I met a lot of folks here from MT:

Danjo
Prof. Bishop 
Mr. Cole
David 
Mr. White
Vishal Shakula 

I was also blessed to be introduced to Mr. Ed Parker Jr. by Mr. White....what an honor. 
There where some Kenpo greats there such as: Mr. Speakman, Mr. Sepulvida, Sigung LaBounty, Eddie Downey, Mr. Dye and many others. 

I have the pictures up on my facebook if you want to check it out! 

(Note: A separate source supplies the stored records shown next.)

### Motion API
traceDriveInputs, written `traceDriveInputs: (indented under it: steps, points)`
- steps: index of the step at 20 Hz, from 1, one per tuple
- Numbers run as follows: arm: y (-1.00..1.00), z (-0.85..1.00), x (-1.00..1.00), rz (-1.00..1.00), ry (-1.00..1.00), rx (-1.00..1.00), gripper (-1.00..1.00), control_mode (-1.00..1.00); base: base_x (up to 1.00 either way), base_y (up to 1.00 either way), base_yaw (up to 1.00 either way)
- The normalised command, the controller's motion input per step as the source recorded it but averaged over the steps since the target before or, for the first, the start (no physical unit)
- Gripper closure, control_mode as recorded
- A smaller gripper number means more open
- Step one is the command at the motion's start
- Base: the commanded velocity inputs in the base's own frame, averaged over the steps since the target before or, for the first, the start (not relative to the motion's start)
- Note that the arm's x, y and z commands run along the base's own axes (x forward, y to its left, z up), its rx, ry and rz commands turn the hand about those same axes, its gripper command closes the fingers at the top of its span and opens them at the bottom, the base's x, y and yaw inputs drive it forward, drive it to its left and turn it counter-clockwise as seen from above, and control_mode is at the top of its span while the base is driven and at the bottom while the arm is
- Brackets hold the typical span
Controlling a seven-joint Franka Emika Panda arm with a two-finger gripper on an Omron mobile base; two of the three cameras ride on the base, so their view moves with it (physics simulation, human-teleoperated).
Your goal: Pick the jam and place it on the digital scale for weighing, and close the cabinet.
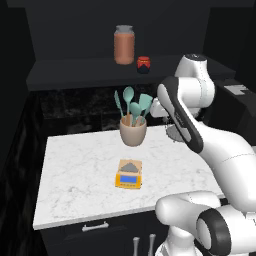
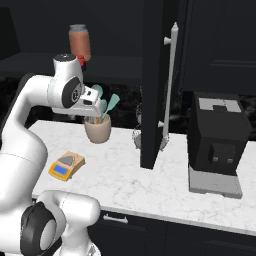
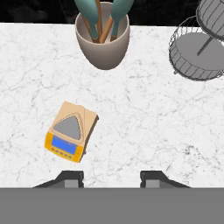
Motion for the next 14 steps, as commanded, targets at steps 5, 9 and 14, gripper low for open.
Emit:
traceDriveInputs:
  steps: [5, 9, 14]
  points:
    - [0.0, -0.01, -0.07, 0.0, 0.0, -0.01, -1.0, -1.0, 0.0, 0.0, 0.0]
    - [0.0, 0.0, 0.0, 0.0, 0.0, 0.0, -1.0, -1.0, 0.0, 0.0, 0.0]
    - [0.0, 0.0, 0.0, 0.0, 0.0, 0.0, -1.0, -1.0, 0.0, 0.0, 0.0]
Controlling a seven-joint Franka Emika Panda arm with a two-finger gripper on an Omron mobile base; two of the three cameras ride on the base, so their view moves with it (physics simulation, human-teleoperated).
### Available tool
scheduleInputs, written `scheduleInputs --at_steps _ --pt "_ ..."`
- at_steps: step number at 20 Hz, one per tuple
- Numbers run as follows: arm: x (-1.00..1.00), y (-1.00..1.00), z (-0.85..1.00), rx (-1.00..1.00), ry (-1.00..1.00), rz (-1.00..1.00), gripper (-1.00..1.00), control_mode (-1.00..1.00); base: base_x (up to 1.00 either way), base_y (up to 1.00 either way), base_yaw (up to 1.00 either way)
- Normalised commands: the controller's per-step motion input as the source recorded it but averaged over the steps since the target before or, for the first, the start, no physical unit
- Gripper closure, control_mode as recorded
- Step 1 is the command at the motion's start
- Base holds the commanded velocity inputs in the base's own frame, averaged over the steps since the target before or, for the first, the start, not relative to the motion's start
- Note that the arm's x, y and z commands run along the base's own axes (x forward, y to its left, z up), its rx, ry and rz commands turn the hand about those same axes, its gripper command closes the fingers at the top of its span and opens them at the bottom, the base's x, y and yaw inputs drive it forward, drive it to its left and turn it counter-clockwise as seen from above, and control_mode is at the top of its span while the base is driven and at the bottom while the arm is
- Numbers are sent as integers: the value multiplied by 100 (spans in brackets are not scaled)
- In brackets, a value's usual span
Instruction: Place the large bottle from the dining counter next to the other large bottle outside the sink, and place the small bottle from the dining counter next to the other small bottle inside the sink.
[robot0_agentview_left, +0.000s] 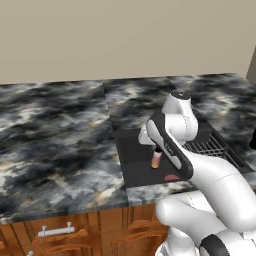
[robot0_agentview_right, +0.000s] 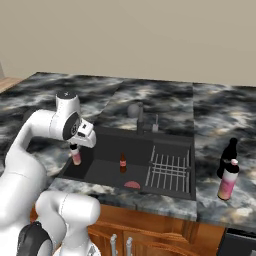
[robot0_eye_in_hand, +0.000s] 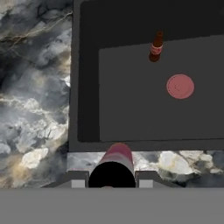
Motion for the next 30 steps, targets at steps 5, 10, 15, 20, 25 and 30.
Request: scheduleInputs --at_steps 5,10,15,20,25,30 --pt "7 0 -46 0 -1 -1 100 -100 0 0 0" --pt "27 0 -20 -1 0 0 100 -100 0 0 0" --pt "64 1 0 -6 6 -2 100 -100 0 0 0" --pt "57 3 -12 -4 6 -3 100 -100 0 0 0" --pt "38 0 -29 0 3 0 100 -100 0 0 0" --pt "40 0 -37 0 1 0 100 -100 0 0 0"
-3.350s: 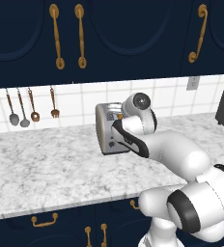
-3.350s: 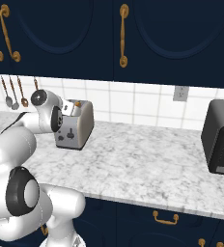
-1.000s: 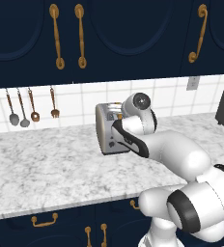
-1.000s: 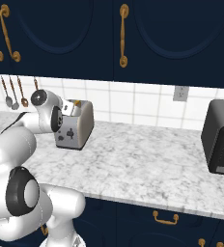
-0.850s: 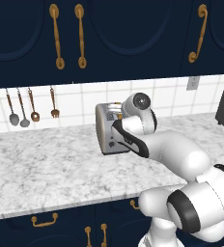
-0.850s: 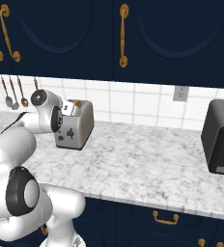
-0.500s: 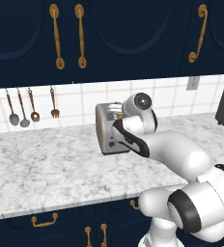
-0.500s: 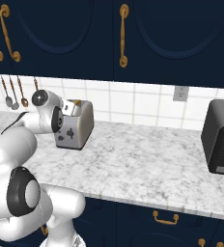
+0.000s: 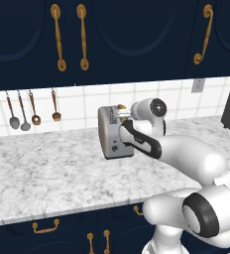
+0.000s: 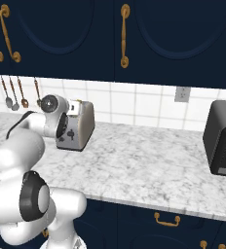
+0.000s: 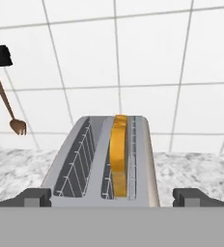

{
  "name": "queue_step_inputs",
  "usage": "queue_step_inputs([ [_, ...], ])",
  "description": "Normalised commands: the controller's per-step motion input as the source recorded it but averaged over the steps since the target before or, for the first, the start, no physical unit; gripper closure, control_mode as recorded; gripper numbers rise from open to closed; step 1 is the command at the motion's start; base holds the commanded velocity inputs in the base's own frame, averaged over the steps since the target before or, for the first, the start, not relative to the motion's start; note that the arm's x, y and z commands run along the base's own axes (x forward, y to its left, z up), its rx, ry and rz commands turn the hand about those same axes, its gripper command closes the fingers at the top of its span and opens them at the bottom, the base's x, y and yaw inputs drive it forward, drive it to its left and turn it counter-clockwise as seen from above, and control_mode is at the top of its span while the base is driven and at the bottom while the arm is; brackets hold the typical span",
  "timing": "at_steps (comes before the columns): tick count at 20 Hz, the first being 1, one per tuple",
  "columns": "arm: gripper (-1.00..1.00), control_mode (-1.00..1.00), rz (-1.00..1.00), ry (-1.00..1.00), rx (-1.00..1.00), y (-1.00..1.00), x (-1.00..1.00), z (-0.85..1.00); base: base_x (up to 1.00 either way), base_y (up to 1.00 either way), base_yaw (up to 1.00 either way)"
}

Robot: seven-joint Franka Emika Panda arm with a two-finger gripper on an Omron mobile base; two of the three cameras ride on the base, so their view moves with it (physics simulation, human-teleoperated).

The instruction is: Start the toaster. Once the lever pops up, take the bread to the plate on the dining counter.

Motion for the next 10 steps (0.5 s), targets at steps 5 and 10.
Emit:
queue_step_inputs([
  [5, -1.00, -1.00, -0.01, -0.01, 0.01, -0.06, 0.06, -0.07, 0.00, 0.00, 0.00],
  [10, -1.00, -1.00, 0.00, -0.03, 0.00, 0.00, 0.05, 0.00, 0.00, 0.00, 0.00],
])
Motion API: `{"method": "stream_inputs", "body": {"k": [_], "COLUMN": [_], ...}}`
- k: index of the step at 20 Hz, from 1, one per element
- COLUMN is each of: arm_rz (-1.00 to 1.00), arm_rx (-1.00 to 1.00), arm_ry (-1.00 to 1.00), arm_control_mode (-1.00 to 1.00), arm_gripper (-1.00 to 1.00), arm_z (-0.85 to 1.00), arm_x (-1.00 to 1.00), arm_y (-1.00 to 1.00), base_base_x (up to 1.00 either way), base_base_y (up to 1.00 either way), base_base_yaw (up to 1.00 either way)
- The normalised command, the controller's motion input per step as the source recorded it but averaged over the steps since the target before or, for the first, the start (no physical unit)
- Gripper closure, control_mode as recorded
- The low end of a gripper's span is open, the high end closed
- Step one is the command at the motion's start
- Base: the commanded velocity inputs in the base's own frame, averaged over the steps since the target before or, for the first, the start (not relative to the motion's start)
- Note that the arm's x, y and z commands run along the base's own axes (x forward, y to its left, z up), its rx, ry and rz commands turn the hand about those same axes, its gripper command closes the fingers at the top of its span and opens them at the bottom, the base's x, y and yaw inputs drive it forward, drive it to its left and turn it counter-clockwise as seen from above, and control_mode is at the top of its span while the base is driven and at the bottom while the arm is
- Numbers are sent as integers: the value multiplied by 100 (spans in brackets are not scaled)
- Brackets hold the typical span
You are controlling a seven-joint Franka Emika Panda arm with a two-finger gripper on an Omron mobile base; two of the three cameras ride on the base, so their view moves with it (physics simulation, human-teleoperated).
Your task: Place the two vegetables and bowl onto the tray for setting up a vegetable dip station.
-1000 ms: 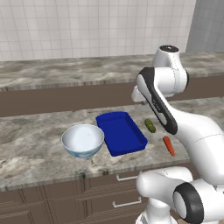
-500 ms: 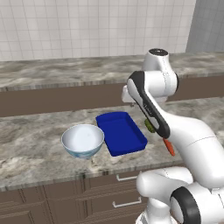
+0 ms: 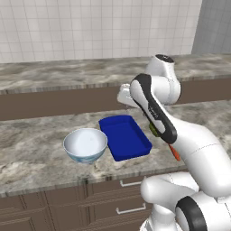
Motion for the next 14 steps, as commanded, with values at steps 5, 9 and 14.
{"method": "stream_inputs", "body": {"k": [5,9,14], "arm_rz": [0,0,0], "arm_rx": [17,2,0], "arm_ry": [0,13,21], "arm_control_mode": [-100,-100,-100], "arm_gripper": [-100,-100,-100], "arm_z": [-12,-8,-8], "arm_x": [-5,0,-2], "arm_y": [26,20,17], "base_base_x": [0,0,0], "base_base_y": [0,0,0], "base_base_yaw": [0,0,0]}}
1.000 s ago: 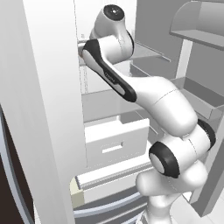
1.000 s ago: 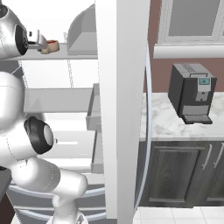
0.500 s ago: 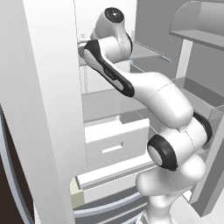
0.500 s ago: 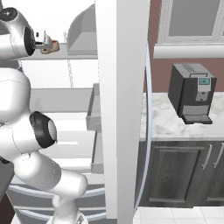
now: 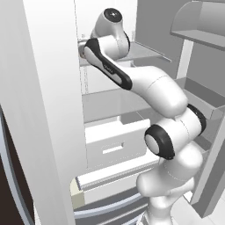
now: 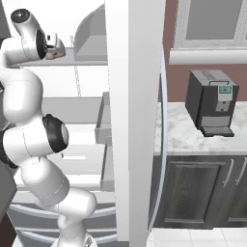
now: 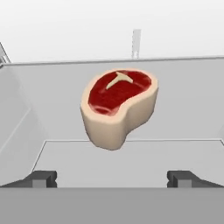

After the tournament we went to the white house (no not the one in DC) 
and I had a great discussion with David and Mr. Cole. Today has totally
enthused me in my journey in AK. 

I am really thankful to give back the the Martial Arts community that has
blessed me so much!

Thank you Mr. White and Mr. Shakula 
for putting on such a great tournament. 

Chris


----------



## Kembudo-Kai Kempoka (Mar 27, 2011)

Sandanchris said:


> Hello All,
> 
> I had a great time at the BWI, I was blessed to support this fundraiser and have some fun.
> I met a lot of folks here from MT:
> ...


 
It was a pleasure meeting you, Chris. Be well, and anytime you wanna get together to hang or train, I know both Clark and I would be glad to. 

Be well,

Dave


----------



## John Bishop (Mar 27, 2011)

Once again, a great event for a great cause.  And it keeps getting bigger and better each year, thanks to Prof. White and all the volunteers.  
Very well run, with excellent cooperation from all the staff and participants.  6 rings running smoothly from beginning to end.  No arguments, calling for arbitrators, or searching for judges.  Everyone pitched in to make this event a good experience for the kids who participated in it, and the kids that will benefit from it.    
And again, always good to see old friends and make new ones.


----------



## John Bishop (Mar 27, 2011)

A few clips:


----------



## Yondanchris (Mar 28, 2011)

Here are some pictures from the Bob White Invitational, It was such a  blessing to meet a lot of folks 
here from MT and some of the masters of  kenpo! I want to thank Mr. White and Vishal for their work
in the  tournament and its lasting effect on the community! 

From left to right: My wife Christie, Katrina, Sandanchris, B.J. 










 From left to right: Clark Cole, David, and Sandanchris! I had an awesome  time with these guys discussing kenpo 
and trading techniques! My wife made the observation that we are the goatee and bald head club! 






Heres a link to some more photos: 

http://s31.photobucket.com/albums/c362/stewart2/Trinity at the Bob White Invitational/


----------



## Danjo (Apr 8, 2011)

A great event as always! It was really good to see everyone and meet others like Chris.

There was even one good looking fellow I had to get a picture with if anyone can ID him for me (kidding):


----------